Two years ago, we released a report announcing the Soccer Without Borders Granada Education program, determined to support our participants to break norms and graduate from secondary school. Research shows that expected lifetime earnings for a girl in the developing world increase by about 10-15% for every additional year of secondary school. Still, for girls in Granada, there are significant barriers to secondary school enrollment, let alone completion. As a refresher, some quick stats:
For the second year in a row, we are pleased to announce an academic pass rate of 86% among our program participants. Our program includes girls ages 7-20, covering all grades throughout primary and secondary school.
This year, we were able to dig a little deeper to see the relationship between program participation rates and academic advancement. As it turns out every single girl with program attendance of 76% or higher passed their grade. Among those with attendance rates between 51-75%, 92% passed their grade. Among those with attendance of 26%-50%, the academic pass rate dropped to 85%. Finally, for those who attended less than 25% of program activities throughout the year, the pass rate dropped to 75%, and just 45% among the oldest girls. These data provide important insight that will be used to continue to improve the program, but also suggest a correlation between greater program participation and improved educational outcomes, especially in secondary school.

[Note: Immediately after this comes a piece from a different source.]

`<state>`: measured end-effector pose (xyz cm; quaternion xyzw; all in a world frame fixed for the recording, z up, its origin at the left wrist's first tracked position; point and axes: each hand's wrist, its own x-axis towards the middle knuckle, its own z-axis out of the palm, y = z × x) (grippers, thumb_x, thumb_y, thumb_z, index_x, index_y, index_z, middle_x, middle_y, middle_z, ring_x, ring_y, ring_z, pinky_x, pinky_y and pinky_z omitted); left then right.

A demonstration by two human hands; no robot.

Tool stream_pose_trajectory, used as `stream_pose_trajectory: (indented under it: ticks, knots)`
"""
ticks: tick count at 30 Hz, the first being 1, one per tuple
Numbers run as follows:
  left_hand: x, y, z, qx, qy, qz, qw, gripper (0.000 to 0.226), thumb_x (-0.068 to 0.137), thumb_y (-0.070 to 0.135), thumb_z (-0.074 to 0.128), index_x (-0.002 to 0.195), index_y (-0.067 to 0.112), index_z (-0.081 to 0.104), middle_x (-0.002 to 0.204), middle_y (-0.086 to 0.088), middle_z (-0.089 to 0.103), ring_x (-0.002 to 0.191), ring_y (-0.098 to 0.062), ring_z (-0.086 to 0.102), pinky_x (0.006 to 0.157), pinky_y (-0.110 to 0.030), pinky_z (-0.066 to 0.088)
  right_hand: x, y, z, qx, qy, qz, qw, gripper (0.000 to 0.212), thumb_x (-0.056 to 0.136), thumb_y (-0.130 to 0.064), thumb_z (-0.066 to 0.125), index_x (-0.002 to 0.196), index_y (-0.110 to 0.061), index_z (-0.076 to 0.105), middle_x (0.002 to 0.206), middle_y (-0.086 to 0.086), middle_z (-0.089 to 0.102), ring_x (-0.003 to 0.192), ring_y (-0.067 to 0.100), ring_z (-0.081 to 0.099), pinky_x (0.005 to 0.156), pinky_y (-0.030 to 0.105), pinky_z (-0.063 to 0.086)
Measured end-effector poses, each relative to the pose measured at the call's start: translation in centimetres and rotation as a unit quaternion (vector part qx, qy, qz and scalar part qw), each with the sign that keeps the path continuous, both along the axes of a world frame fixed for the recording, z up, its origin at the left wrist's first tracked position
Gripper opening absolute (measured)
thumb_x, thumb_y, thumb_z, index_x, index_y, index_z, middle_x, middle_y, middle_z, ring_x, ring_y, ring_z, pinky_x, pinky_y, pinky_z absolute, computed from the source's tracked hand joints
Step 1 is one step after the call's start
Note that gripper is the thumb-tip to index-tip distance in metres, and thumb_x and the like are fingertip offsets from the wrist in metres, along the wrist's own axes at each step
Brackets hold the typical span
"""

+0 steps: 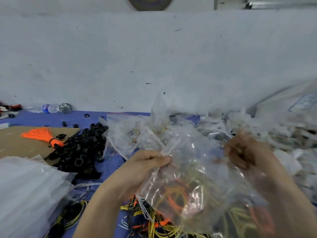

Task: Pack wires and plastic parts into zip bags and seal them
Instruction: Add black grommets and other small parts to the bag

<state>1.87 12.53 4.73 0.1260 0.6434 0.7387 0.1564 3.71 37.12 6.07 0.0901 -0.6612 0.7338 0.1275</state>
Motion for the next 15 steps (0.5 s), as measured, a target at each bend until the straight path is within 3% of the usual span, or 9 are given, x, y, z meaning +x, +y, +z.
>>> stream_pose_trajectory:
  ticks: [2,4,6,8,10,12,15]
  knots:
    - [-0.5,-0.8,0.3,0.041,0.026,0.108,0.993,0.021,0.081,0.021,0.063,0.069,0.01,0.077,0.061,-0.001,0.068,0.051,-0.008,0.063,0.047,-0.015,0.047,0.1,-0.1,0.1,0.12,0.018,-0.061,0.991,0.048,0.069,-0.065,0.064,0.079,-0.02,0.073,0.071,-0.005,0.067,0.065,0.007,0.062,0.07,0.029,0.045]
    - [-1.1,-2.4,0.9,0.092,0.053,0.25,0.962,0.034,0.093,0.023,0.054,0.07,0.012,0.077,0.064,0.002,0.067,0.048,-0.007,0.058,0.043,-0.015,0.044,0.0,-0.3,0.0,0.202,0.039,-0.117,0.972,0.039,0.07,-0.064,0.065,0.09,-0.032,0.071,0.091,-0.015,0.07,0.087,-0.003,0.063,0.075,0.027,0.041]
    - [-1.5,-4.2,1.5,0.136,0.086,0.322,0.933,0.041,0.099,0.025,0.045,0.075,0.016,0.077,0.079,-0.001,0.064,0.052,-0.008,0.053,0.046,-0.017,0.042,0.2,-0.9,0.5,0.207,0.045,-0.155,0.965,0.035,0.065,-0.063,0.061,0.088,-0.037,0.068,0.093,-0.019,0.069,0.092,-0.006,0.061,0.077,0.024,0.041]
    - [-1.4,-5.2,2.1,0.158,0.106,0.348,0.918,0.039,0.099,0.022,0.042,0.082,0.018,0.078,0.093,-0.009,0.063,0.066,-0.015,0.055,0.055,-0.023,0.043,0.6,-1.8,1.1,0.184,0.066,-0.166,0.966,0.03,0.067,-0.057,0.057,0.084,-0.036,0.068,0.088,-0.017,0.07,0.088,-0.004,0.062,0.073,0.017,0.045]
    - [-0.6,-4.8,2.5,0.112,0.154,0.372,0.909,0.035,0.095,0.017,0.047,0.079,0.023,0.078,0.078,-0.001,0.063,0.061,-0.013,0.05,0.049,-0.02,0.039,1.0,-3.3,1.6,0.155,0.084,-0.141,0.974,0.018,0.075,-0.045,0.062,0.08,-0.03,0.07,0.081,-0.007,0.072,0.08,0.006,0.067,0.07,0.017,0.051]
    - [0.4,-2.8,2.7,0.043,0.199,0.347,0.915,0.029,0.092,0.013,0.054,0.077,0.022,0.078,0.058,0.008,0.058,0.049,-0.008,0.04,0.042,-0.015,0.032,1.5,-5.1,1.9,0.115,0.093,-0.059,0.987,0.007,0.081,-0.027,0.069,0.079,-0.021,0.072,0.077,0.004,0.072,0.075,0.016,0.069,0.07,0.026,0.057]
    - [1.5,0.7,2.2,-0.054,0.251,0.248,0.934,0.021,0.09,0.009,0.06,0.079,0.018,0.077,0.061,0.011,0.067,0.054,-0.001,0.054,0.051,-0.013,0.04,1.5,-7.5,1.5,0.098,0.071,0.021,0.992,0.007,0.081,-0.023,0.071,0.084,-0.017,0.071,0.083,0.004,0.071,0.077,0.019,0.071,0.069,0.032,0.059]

There are many barriers facing girls particpiation in the program, many of the same barriers they face to attend school regularly. From responsibilities in the home, to a lack of precedent, to seeking employment, to unplanned pregnancies and recurring health issues, the statistics are not in their favor. Yet the positive influence of a team, the support of a caring mentor, and the self-confidence that consistently correlates with athletic participation can combat these challenges. As we look ahead, we aim to address these barriers head on, ensuring that every girl have the chance to participate fully in school and in sport, and is supported to reach her full potential.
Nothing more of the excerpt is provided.